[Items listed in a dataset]

Start of Block

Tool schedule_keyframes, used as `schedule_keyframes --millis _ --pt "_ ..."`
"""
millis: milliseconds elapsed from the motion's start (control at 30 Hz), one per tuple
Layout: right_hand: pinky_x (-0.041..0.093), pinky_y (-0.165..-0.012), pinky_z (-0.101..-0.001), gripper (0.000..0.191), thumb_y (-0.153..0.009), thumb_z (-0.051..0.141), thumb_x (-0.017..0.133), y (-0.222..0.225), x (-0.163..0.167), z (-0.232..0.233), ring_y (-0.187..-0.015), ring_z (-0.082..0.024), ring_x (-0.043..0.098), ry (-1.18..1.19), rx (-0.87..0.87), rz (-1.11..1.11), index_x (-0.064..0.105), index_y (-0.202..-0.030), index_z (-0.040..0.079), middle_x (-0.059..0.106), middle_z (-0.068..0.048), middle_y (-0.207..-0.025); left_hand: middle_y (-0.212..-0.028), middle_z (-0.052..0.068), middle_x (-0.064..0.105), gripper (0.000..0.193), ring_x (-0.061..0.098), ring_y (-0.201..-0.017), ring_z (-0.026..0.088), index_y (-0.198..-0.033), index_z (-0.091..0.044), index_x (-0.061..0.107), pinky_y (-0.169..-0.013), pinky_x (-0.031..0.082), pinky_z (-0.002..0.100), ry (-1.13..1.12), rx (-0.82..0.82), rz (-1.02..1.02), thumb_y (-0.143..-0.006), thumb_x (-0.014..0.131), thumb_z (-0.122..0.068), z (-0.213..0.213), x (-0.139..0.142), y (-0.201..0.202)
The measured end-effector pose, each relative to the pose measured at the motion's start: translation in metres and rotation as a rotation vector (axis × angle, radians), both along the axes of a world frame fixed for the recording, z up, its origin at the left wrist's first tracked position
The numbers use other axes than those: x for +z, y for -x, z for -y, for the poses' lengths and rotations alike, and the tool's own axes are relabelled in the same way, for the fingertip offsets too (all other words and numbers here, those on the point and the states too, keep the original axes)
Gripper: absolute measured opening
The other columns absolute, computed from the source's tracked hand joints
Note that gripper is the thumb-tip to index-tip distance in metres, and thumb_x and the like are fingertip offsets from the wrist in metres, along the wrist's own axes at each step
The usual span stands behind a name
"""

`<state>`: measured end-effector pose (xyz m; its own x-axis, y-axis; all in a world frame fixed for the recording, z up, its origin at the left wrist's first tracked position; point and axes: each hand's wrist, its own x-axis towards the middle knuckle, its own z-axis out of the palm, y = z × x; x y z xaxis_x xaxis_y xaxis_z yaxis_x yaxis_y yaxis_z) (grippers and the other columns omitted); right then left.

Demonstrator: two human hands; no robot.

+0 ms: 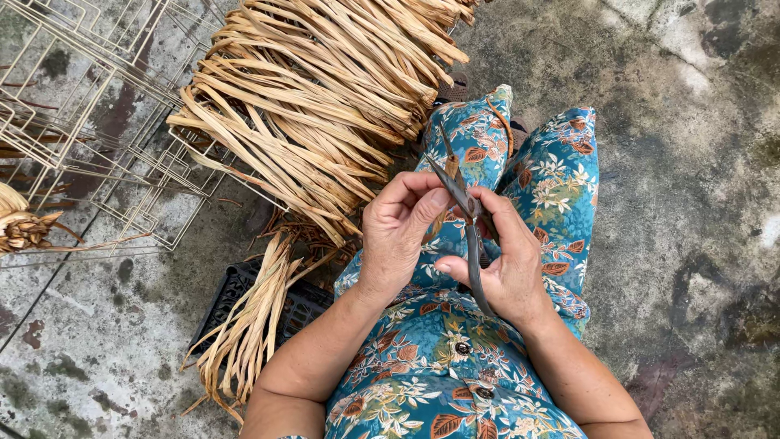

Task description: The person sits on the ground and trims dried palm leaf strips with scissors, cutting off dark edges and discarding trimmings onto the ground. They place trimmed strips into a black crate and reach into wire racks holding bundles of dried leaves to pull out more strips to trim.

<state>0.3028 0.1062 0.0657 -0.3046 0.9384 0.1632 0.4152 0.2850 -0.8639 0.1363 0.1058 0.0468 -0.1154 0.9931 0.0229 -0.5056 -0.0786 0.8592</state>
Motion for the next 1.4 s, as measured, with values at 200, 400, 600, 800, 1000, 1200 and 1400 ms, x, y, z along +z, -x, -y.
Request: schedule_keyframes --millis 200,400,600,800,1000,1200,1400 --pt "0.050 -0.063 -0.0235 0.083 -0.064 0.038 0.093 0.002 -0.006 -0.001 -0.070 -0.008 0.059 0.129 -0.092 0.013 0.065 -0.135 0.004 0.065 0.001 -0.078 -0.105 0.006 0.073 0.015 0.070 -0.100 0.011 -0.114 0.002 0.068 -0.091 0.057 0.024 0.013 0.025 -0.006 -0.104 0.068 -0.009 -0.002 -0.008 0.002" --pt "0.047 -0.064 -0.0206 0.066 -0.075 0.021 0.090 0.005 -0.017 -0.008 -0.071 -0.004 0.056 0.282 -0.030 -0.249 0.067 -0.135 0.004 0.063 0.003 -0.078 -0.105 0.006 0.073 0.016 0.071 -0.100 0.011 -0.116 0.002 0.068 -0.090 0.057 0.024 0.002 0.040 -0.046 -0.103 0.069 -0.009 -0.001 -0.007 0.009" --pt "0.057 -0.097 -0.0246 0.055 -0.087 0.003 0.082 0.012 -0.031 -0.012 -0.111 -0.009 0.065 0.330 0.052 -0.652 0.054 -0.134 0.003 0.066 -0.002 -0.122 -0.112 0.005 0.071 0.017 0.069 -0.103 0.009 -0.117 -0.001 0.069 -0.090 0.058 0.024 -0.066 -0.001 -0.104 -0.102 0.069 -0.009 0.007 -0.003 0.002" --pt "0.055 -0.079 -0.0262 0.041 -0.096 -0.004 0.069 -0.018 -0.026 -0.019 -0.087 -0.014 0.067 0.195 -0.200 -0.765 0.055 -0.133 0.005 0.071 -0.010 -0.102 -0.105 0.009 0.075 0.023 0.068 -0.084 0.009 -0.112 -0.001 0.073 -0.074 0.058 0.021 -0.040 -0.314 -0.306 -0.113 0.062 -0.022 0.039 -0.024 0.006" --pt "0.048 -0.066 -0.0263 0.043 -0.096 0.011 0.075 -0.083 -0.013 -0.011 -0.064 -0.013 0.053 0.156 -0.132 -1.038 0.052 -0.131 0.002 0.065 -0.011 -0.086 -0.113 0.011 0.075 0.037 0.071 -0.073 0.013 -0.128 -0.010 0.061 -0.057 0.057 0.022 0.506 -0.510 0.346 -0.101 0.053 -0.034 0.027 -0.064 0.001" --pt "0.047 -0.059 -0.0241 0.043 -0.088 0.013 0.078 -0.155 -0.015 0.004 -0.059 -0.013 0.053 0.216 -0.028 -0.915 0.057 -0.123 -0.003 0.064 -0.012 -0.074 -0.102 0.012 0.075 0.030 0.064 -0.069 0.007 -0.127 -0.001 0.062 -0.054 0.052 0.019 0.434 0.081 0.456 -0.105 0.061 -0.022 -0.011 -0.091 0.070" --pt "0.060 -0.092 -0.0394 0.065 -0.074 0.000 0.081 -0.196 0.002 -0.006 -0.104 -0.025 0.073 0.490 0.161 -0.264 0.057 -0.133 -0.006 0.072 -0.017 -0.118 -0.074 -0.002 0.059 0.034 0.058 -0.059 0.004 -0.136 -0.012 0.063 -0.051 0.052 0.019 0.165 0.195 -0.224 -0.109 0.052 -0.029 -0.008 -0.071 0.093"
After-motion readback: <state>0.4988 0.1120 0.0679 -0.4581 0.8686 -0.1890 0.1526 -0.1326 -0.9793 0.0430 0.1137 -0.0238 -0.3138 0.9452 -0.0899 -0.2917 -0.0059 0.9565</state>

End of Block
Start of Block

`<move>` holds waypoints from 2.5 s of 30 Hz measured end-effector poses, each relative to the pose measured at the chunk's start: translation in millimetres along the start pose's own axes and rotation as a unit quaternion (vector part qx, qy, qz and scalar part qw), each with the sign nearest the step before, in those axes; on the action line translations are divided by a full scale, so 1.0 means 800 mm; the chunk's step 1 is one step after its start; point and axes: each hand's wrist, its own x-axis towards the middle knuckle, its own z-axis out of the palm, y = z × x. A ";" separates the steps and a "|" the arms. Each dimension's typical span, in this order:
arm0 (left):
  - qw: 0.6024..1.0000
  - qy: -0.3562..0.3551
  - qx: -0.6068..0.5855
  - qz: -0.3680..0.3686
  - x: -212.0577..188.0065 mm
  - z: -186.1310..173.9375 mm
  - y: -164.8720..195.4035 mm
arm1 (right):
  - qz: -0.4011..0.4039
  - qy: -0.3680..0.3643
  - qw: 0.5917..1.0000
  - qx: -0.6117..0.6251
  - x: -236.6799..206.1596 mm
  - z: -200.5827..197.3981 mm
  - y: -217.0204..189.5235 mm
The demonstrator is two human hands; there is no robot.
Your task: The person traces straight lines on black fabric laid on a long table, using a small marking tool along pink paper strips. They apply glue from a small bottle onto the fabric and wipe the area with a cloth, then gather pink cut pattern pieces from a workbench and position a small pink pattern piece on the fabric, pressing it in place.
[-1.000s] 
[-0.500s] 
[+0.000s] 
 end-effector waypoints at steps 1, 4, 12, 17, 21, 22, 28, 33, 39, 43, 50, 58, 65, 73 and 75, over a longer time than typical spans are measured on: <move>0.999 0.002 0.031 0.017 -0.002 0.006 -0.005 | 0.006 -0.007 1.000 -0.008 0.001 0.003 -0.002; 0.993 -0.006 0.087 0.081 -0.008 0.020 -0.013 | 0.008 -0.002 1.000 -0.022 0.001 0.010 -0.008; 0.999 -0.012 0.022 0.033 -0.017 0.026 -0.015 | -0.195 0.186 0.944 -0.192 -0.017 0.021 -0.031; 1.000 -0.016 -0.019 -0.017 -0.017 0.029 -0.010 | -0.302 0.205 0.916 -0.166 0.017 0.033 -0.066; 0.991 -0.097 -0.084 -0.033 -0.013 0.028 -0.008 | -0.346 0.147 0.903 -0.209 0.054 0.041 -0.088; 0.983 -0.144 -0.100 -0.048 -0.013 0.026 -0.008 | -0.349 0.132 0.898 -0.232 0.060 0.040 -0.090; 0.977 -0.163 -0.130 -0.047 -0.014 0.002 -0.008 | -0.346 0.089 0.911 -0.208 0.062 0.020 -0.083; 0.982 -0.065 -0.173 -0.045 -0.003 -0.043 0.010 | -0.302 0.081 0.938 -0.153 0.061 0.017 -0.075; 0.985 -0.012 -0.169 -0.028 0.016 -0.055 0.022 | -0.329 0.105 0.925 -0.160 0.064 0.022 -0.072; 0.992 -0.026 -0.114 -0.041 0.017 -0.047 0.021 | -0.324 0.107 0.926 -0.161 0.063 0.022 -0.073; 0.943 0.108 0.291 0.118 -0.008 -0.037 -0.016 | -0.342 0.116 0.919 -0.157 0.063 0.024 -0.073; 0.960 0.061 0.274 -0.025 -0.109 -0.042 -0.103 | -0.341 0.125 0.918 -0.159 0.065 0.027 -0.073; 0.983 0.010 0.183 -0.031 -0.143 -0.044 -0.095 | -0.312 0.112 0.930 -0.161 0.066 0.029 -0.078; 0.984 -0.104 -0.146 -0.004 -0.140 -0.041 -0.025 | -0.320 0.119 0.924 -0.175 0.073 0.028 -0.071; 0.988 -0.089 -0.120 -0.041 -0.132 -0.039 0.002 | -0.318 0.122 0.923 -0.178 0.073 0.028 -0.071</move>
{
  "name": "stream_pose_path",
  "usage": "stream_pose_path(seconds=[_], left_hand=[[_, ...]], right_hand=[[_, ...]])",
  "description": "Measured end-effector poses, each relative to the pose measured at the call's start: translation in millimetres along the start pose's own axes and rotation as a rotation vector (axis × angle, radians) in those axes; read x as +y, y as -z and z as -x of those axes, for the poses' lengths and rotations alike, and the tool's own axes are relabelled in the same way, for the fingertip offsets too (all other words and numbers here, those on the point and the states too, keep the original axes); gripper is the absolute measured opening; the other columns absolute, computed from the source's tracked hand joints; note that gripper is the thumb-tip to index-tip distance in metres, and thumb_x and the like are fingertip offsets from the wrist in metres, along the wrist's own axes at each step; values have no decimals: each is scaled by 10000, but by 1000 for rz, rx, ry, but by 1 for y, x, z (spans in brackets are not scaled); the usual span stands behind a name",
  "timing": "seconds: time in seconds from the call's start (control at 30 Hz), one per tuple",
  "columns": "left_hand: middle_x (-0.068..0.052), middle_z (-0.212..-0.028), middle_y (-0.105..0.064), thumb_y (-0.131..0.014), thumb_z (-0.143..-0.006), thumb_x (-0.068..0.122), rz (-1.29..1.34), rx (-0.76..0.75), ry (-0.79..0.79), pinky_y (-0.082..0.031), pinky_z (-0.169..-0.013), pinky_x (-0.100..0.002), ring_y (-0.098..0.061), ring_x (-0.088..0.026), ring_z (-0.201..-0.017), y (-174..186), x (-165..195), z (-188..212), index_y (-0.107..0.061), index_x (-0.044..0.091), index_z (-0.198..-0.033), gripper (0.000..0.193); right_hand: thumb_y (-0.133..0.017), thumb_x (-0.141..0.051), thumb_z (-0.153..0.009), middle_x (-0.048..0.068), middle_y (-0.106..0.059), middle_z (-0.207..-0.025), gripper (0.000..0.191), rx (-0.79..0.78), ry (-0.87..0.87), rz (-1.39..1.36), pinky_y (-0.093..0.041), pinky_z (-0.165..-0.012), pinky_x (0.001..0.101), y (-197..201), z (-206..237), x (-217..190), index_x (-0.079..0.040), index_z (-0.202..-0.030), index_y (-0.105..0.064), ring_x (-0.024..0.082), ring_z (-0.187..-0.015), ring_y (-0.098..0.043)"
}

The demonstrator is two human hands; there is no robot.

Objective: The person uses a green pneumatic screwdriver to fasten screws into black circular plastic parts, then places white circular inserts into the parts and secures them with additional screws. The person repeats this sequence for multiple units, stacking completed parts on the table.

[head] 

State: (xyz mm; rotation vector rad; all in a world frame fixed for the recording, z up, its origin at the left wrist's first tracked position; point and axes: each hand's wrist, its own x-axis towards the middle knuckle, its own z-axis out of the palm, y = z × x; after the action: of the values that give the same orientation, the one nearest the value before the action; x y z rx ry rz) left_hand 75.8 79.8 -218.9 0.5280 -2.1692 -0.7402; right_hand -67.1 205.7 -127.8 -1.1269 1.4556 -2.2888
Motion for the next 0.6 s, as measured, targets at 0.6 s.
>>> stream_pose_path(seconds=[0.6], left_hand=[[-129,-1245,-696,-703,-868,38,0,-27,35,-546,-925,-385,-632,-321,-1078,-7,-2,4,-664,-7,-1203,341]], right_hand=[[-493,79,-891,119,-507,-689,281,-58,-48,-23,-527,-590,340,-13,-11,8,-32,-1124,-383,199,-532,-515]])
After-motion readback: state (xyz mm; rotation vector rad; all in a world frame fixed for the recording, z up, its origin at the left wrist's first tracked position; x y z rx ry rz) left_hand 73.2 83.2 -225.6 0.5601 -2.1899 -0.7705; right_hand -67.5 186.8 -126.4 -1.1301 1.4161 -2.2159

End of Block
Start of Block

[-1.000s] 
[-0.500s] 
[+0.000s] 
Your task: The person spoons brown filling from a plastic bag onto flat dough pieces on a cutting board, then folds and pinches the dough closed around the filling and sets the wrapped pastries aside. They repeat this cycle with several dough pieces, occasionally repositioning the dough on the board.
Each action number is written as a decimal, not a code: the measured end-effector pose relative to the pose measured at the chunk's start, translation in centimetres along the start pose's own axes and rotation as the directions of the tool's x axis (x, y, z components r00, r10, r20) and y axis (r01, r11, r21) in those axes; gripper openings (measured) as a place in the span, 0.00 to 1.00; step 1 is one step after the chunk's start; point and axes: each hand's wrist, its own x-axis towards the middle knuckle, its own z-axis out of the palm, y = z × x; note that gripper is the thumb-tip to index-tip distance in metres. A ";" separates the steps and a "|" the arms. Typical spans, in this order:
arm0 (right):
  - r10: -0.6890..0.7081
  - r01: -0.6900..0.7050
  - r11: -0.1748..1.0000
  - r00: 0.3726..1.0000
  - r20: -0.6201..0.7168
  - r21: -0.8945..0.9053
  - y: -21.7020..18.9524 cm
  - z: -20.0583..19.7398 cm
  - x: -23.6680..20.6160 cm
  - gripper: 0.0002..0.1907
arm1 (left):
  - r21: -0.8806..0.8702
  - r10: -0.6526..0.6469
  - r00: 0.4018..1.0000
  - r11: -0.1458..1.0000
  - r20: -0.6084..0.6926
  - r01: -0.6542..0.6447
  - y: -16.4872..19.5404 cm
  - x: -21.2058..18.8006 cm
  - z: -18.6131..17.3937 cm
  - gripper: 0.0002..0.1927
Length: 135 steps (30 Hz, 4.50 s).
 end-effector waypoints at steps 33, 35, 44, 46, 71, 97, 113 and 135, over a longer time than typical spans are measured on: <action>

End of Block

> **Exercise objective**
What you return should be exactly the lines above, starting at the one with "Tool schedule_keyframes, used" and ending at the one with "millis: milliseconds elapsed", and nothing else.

> **Response box**
Tool schedule_keyframes, used as `schedule_keyframes --millis _ --pt "_ ..."`
"""
millis: milliseconds elapsed from the motion's start (control at 30 Hz), one per tuple

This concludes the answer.